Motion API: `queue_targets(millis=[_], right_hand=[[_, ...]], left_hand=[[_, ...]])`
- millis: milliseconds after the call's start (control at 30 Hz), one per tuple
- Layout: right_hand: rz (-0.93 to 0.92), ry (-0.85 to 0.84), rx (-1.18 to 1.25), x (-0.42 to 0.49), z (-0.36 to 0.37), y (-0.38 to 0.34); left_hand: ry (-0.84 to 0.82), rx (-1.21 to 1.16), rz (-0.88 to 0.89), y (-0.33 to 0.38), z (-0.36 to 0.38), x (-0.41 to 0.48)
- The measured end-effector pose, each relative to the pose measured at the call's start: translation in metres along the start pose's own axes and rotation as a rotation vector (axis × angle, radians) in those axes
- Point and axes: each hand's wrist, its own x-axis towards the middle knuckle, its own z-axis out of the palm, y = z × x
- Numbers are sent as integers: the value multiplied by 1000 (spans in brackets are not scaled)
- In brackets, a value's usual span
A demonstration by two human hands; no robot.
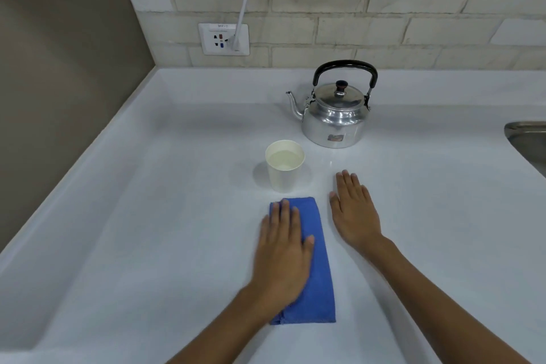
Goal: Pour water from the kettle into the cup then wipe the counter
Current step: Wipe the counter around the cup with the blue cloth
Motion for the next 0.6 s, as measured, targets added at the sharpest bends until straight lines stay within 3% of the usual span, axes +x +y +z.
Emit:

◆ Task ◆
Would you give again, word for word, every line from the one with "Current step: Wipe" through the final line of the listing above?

◆ Expected answer ◆
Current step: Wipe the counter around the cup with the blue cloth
Motion for the next 0.6 s, as measured, targets added at the sharpest bends until straight lines stay within 3% of the usual span, axes +x +y +z.
Emit:

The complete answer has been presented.